L'économie américaine est-elle en passe de trouver une "nouvelle normale"?
Le marché de l'emploi est un élément crucial pour la croissance économique. C'est tout particulièrement le cas aux États-Unis, où la part de la consommation des ménages dans la croissance atteint jusqu'à 70%. Pour savoir comment se porte la plus grande puissance économique au monde, il convient donc au minimum de se pencher sur le rapport mensuel du marché de l'emploi américain (les "payrolls").
En 2018, le marché de l'emploi américain a connu une accélération vertigineuse. Chaque mois, les États-Unis ont créé en moyenne 223.000 nouveaux emplois, complétant ainsi le top 3 depuis la crise financière. 2019 a débuté sur les chapeaux de roue également, avec pas moins de 311.000 nouveaux emplois créés en janvier. En février, par contre, la création d'emploi ne consistait qu'en 20.000 unités. Il s'agit là de l'évolution la plus médiocre observée depuis septembre 2017, et c'est surtout beaucoup moins que prévu (180.000).

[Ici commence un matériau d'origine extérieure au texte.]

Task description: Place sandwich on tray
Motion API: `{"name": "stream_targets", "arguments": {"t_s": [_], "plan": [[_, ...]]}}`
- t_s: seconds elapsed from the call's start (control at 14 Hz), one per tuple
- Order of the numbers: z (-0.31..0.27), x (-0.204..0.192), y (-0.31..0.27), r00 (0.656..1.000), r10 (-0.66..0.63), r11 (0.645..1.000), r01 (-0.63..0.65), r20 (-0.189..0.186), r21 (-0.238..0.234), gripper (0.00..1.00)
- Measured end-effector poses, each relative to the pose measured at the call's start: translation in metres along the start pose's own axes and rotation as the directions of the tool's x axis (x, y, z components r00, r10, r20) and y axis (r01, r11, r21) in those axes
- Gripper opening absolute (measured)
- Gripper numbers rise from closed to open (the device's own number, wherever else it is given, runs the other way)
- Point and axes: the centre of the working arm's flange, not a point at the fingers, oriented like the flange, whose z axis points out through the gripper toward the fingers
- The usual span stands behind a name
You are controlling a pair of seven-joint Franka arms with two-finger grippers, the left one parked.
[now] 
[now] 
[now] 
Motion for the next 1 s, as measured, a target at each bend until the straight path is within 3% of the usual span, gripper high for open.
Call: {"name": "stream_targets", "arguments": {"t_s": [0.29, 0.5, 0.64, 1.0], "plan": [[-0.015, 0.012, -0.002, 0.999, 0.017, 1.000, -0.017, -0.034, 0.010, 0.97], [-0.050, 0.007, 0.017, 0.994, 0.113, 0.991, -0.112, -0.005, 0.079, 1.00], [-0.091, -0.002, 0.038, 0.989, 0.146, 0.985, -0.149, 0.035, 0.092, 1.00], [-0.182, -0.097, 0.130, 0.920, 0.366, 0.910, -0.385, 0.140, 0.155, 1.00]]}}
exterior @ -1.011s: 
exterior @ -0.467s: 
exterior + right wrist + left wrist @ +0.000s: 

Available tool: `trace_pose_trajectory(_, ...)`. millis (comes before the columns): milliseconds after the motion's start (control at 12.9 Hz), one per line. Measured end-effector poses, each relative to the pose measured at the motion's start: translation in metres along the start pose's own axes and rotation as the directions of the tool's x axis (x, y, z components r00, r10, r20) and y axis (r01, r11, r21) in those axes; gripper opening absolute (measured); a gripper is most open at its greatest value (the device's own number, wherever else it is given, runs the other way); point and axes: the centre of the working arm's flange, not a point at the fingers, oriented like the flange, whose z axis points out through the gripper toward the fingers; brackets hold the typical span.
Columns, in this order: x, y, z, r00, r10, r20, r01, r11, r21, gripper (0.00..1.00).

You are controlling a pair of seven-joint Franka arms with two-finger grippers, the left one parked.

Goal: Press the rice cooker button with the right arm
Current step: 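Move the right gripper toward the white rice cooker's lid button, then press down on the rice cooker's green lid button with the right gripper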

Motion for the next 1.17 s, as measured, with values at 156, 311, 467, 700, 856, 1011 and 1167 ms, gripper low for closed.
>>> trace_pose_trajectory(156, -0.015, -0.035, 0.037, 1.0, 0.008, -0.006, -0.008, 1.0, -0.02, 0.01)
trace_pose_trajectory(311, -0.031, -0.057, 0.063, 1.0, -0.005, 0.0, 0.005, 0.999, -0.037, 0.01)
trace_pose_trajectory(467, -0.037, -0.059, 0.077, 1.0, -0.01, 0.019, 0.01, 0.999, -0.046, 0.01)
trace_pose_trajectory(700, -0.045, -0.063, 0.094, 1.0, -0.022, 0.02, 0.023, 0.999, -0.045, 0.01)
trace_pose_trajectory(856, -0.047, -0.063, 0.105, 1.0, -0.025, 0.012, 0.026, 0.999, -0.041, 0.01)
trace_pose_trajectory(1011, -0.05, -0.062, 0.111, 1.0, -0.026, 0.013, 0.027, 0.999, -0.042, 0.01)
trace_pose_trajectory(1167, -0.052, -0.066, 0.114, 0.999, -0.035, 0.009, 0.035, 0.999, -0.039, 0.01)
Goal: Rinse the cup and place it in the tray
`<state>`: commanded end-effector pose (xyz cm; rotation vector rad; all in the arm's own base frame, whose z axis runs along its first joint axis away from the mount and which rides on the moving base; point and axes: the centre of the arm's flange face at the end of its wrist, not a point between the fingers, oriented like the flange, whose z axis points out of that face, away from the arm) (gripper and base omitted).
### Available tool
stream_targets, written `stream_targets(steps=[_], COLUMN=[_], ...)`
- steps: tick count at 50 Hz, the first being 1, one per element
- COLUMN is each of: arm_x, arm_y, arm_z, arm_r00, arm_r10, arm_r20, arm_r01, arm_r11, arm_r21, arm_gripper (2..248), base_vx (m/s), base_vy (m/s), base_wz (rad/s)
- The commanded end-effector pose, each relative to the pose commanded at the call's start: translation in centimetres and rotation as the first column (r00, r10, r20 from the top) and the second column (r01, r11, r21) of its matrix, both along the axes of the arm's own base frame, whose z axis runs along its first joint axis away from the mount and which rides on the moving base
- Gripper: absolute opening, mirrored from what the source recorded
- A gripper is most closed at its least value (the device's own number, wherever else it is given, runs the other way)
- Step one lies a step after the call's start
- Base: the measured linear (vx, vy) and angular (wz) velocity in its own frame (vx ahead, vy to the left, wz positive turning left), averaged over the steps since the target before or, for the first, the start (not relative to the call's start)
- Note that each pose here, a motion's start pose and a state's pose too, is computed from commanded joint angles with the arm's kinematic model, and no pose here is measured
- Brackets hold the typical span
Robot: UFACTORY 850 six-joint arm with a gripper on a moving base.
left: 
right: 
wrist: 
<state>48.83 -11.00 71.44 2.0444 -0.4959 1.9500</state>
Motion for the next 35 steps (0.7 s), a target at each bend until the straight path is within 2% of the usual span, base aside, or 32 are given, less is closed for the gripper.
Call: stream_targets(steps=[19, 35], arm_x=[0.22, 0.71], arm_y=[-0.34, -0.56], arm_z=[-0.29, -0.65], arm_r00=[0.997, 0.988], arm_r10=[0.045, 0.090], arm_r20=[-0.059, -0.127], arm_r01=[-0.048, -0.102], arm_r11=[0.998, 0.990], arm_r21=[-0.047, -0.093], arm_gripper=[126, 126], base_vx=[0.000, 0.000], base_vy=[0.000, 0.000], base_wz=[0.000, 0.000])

Les emplois supprimés dans le secteur de la construction (-31.000) retiennent tout particulièrement notre attention. Peut-on parler d'un déraillement? Ce serait d'après nous exagéré. Les autres détails du rapport sont en effet plutôt positifs. Le taux de chômage a contre toute attente encore diminué, retombant à 3,8% et s'établissant ainsi à son deuxième niveau le plus bas en près de 5 décennies. Le taux de participation (63,2%) s'est quant à lui hissé à son plus haut niveau depuis 2013. Joe Sixpack, autrement dit l'Américain moyen, voit son salaire horaire moyen augmenter dans des proportions substantielles (0,4% en glissement mensuel et 3,4% en glissement annuel, un nouveau sommet cyclique). Jusqu'ici, cette évolution ne s'assortit pas d'une envolée de l'inflation, ce qui profite au pouvoir d'achat des ménages américains.
Le rapport mitigé a été accueilli par une réaction mitigée du marché. Le dollar, les taux d'intérêt américains et les bourses ont accusé un recul synchrone, mais le mouvement est resté à la fois ordonné et limité dans le temps. Le différentiel EUR/USD a fini sa course dans la moitié inférieure du canal de 1,12 et le taux américain à 2 ans a perdu un peu plus d'un point de base. Mais une hirondelle ne fait pas le printemps. À juste titre, le marché ne tire pas de grandes conclusions d'un seul chiffre mensuel. Le rapport de février suggère néanmoins un retour à la "nouvelle normale". Les États-Unis vivent en ce moment leur deuxième plus longue période de croissance de leur histoire. Les incitants fiscaux lancés par le président Trump en 2018 étaient la cerise sur le gâteau, mais leurs effets s'estompent peu à peu. La Fed a récemment jugé le moment opportun de marquer une pause dans ce processus, mais elle a néanmoins durci considérablement sa politique monétaire au cours des dernières années. L'économie américaine devra donc désormais surtout voler de ses propres ailes. C'est loin d'être une évidence dans le contexte d'une économie mature, et les investisseurs en sont bien conscients. Les statistiques économiques concrètes ("hard data") vont donc probablement faire l'objet d'un regain d'intérêt dans les prochains mois. Et s'il s'avère que l'hirondelle en question fait partie d'une volée, la pause de la Fed prendra peut-être des allures permanentes. Dans ce cas, les taux d'intérêt et le dollar pourraient se retrouver sous pression. Pour le différentiel EUR/USD, la situation est toutefois plus ambiguë. Jeudi dernier, la BCE a brossé un portrait plutôt pessimiste de la situation européenne. Il serait risqué d'affirmer que le différentiel EUR/USD tire profit d'un dollar faible à partir du moment où celui-ci découle d'un affaiblissement de l'économie américaine/mondiale. Le prochain indicateur de référence pour l'économie américaine nous parviendra cet après-midi, lors de la publication des ventes au détail.